The structural formula of the compound A3 is

Condensing and cyclizing the compound A3 and chloral hydrate to obtain a compound B1, wherein the structural formula of the compound B1 is shown in the specification

Opening the ring of the compound B1 to obtain a compound B2, wherein the structural formula of the compound B2 is shown in the specification

Carrying out condensation reaction on the compound B2 and urea to obtain a compound B3, wherein the structural formula of the compound B3 is shown in the specification

The compound B3 is chloridized to obtain a compound B4, and the structural formula of the compound B4 is shown in the specification

Carrying out substitution reaction on the compound B4 and a compound G to obtain a compound B5, wherein the compound G contains-R₃Alcohol compounds of (2), -R₃One selected from-H, -Cl, -Br, alkyl, alkoxy, aryl, aryloxy, N-dialkylamino, N-alkyl-N-acylamino, pyridyl, imidazolyl, pyrazolyl, furyl, pyrrolyl, morpholinyl, N-alkylpiperazinyl, piperidyl and tetrahydropyrrolyl, wherein the compound B5 has a structural formula

Carrying out substitution reaction on the compound B5 and a compound H to obtain a compound B6, wherein the structural formula of the compound H is Y-H, and-Y is

or-O-R₅，-R₁、-R₂、-R₅Are respectively and independently selected from one of-H, -Cl, -Br, alkyl, alkoxy, aryl, aryloxy, N-dialkylamino, N-alkyl-N-acylamino, pyridyl, imidazolyl, pyrazolyl, furyl, pyrrolyl, morpholinyl, N-alkylpiperazinyl, piperidyl and tetrahydropyrrolyl, and the compound B6 has a structural formula of

Reducing the nitro group of the compound B6 into amino group to obtain a compound B7, wherein the structural formula of the compound B7 is shown in the specification

And the compound B7 and a compound F undergo a condensation reaction to obtain the quinazoline compound, wherein the compound F is carboxylic acid and has a structure of

-R₄Is alkylOr an aryl group.

The quinoline or quinazoline compound is applied to a PFKFB inhibitor.

A PFKFB inhibitor, which comprises the quinoline or quinazoline compound.

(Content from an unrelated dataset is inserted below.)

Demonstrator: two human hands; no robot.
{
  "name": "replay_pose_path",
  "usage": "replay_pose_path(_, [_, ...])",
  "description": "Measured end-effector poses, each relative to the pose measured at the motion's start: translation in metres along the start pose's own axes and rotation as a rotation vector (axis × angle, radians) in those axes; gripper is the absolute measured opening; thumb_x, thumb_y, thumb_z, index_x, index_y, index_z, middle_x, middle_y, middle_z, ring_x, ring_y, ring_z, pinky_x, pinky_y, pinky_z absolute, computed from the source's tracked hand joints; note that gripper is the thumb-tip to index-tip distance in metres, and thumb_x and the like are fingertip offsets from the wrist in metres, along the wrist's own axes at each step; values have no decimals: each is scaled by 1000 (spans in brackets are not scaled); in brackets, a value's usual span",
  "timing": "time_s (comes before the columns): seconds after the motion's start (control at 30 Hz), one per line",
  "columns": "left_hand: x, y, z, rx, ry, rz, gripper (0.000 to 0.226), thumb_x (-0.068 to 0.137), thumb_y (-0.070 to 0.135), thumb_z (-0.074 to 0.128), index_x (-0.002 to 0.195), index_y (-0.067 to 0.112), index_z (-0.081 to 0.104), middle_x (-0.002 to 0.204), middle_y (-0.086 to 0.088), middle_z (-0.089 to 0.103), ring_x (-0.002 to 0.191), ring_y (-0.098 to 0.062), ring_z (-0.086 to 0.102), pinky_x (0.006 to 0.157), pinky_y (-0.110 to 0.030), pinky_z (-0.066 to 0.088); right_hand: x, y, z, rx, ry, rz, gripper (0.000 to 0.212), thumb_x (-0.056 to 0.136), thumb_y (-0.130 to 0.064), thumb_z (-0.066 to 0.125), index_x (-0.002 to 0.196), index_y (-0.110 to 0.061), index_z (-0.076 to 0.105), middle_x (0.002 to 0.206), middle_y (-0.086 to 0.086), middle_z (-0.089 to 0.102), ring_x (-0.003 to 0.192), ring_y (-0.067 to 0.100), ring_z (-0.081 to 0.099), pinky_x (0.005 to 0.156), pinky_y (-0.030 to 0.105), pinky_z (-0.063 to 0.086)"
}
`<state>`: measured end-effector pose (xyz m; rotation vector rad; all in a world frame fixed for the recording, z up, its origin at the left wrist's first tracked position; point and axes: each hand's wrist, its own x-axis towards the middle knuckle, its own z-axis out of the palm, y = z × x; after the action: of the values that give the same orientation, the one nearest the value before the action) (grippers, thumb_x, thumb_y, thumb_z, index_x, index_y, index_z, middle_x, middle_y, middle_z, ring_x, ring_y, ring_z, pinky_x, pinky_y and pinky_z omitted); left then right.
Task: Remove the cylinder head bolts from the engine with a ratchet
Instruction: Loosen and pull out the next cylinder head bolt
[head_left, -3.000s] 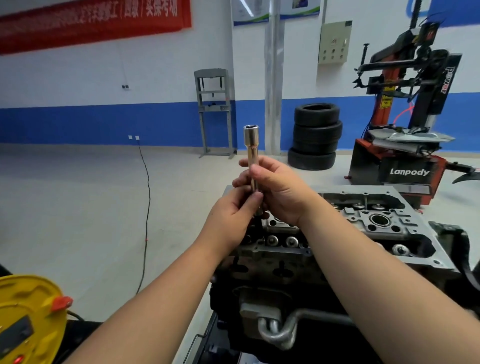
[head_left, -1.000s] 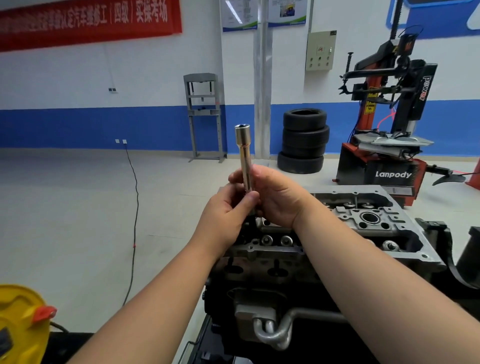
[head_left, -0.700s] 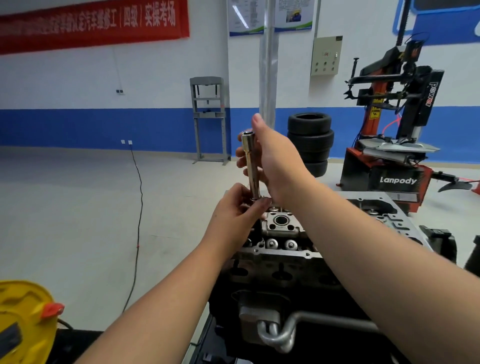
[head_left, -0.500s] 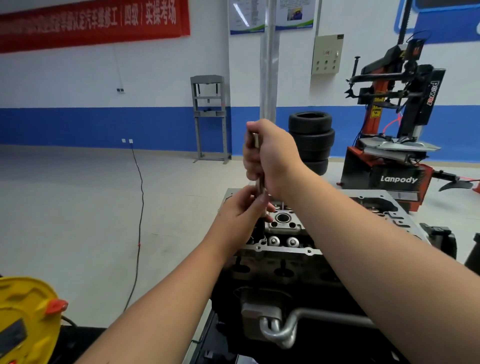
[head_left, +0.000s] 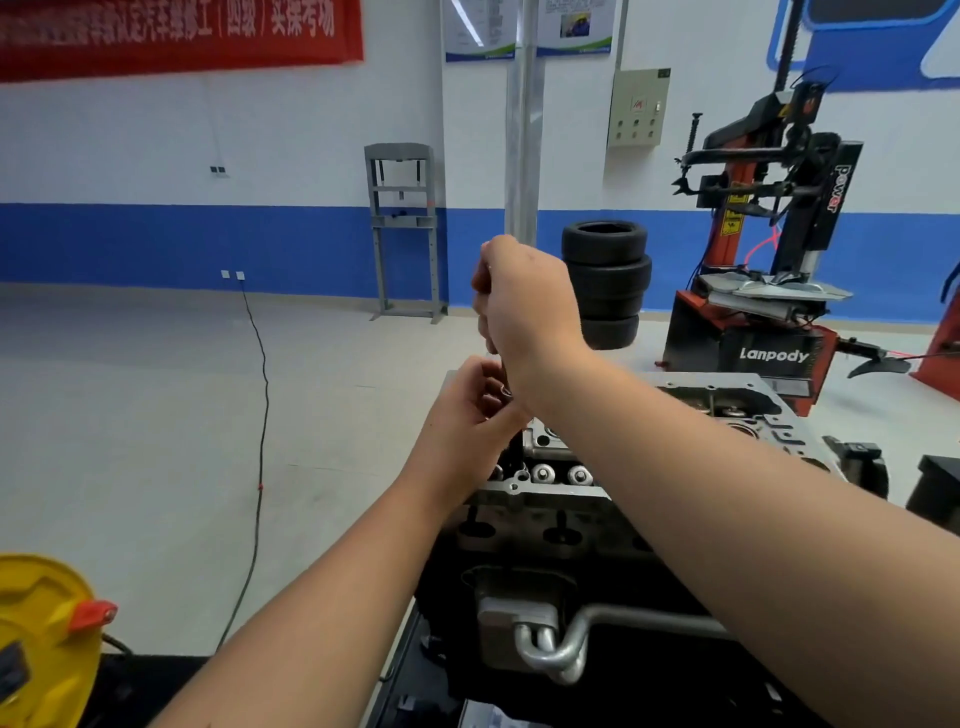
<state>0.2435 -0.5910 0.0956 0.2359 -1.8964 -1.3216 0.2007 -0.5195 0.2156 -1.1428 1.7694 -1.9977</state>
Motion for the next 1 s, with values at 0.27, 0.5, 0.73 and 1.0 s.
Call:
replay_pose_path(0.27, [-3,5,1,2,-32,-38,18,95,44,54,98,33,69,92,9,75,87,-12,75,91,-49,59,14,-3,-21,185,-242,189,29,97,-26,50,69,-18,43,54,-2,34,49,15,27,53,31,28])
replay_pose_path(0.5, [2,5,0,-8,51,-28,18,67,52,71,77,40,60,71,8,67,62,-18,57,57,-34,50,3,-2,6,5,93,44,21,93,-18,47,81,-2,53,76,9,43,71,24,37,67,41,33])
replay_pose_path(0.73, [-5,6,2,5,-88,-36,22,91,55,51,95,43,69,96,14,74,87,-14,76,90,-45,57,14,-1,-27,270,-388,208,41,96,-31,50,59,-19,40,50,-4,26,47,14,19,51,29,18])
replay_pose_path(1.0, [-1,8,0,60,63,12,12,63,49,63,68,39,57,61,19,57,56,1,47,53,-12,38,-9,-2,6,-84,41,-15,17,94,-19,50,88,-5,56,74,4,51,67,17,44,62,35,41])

The quinoline or quinazoline compound is applied to preparing anti-tumor drugs.

Experimental results show that the quinoline or quinazoline compound can inhibit the activity of PFKFB (6-phosphofructose-2-kinase/fructose-2, 6-diphosphatase, 6-phosphofructito-2-kinase/fluctose-2, 6-biphosphatase) in tumor cells and effectively block the activation of key enzymes in the glycolysis process, so that the energy supply of the tumor cells is blocked from the energy source of the tumor cells, a new medicament is provided for the effective treatment of tumor diseases, and a new idea is provided for the development of new antitumor medicaments.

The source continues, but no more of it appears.